TASK PROMPT: From start to end, write out the following data exactly, apart from its images.

----------

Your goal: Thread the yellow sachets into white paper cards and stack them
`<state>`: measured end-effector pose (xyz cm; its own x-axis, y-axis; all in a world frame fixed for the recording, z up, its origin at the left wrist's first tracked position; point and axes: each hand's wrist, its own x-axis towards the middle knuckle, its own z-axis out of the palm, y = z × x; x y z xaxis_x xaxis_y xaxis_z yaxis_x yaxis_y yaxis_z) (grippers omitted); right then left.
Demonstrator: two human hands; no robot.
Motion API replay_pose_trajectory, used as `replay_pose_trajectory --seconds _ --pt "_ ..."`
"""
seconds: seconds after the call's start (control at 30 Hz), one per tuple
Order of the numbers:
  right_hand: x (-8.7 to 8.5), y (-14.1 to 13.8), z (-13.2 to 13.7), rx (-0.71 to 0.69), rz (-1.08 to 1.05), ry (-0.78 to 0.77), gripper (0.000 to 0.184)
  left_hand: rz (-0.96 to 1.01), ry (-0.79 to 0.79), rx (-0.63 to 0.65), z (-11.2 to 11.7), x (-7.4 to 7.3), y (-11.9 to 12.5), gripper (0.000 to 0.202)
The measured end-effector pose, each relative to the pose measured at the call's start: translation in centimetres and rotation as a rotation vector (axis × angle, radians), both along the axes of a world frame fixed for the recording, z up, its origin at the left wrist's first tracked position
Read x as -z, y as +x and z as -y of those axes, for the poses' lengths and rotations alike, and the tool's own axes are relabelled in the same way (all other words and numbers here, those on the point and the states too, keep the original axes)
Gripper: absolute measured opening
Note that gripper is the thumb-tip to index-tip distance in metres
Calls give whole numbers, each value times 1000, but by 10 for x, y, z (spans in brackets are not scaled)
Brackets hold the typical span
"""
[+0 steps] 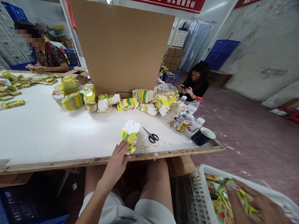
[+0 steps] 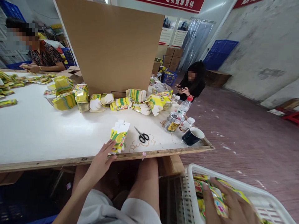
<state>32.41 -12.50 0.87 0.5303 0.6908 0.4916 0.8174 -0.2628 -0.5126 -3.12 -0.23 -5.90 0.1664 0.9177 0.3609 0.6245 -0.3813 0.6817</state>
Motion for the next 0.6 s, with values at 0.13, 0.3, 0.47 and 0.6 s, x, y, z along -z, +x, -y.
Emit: replay_pose_trajectory --seconds 0.13,0.3,0.47,0.6 --pt "16 -54 -20 -58 -400 -106 51 30 96 -47 -1 6 -6 33" --pt "36 -144 -51 -487 -971 -109 59 177 413 -21 26 -10 14 42" --pt "38 -157 -56 -554 -1251 -13 46 285 324 386 54 -12 43 50" --pt "41 -145 -45 -556 -1216 -50 40 721 -59 376 59 -9 52 55"
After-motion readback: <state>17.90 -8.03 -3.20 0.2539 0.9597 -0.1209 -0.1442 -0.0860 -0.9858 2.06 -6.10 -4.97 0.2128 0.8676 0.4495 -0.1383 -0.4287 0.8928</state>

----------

ANSWER BOX:
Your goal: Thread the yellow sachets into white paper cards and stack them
`<state>`: measured end-effector pose (xyz cm; its own x-axis, y-axis; all in a world frame fixed for the recording, z up, its origin at the left wrist's first tracked position; point and axes: each hand's wrist, its own x-axis towards the middle knuckle, its own z-axis out of the palm, y = z × x; x y z xaxis_x xaxis_y xaxis_z yaxis_x yaxis_y yaxis_z) (grippers omitted); right then left.
Demonstrator: two human hands; no robot.
Motion API replay_pose_trajectory, used as `replay_pose_trajectory --seconds _ --pt "_ ..."`
"""
seconds: seconds after the call's start (control at 30 Hz), one per tuple
Order of the numbers:
  right_hand: x (-8.7 to 8.5), y (-14.1 to 13.8), z (-13.2 to 13.7), rx (-0.71 to 0.69), rz (-1.08 to 1.05), ry (-0.78 to 0.77), gripper (0.000 to 0.184)
  left_hand: rz (-0.96 to 1.01), ry (-0.79 to 0.79), rx (-0.63 to 0.65), z (-11.2 to 11.7), x (-7.4 to 7.3), y (-11.9 to 12.5), gripper (0.000 to 0.202)
The measured end-effector pose, each relative to the pose measured at the call's start: translation in centimetres and rotation as a rotation vector (axis × angle, radians), both along the axes of a world frame fixed for the recording, z up, its origin at the left wrist's first tracked position
Read x as -z, y as +x and z as -y of those axes, for the poses' lengths and rotations alike, and the tool's own axes are relabelled in the same way (all other words and numbers here, those on the point and the states too, keep the original axes)
Gripper: absolute measured opening
Note that gripper is the thumb-tip to index-tip distance in metres
Calls give whole numbers, each value times 1000, but by 10 for x, y, z (spans in brackets are not scaled)
Brackets hold the typical span
"""
[+0 steps] 
[+0 steps] 
<state>32.41 -12.50 0.87 0.5303 0.6908 0.4916 0.8174 -0.2628 -0.5126 -3.12 -0.23 -5.90 0.1664 0.9177 0.3609 0.6245 -0.3813 0.6817</state>
Motion for the next 0.6 s, with values at 0.13, 0.3, 0.47 and 0.6 s, x, y, z along -z, +x, -y.
Emit: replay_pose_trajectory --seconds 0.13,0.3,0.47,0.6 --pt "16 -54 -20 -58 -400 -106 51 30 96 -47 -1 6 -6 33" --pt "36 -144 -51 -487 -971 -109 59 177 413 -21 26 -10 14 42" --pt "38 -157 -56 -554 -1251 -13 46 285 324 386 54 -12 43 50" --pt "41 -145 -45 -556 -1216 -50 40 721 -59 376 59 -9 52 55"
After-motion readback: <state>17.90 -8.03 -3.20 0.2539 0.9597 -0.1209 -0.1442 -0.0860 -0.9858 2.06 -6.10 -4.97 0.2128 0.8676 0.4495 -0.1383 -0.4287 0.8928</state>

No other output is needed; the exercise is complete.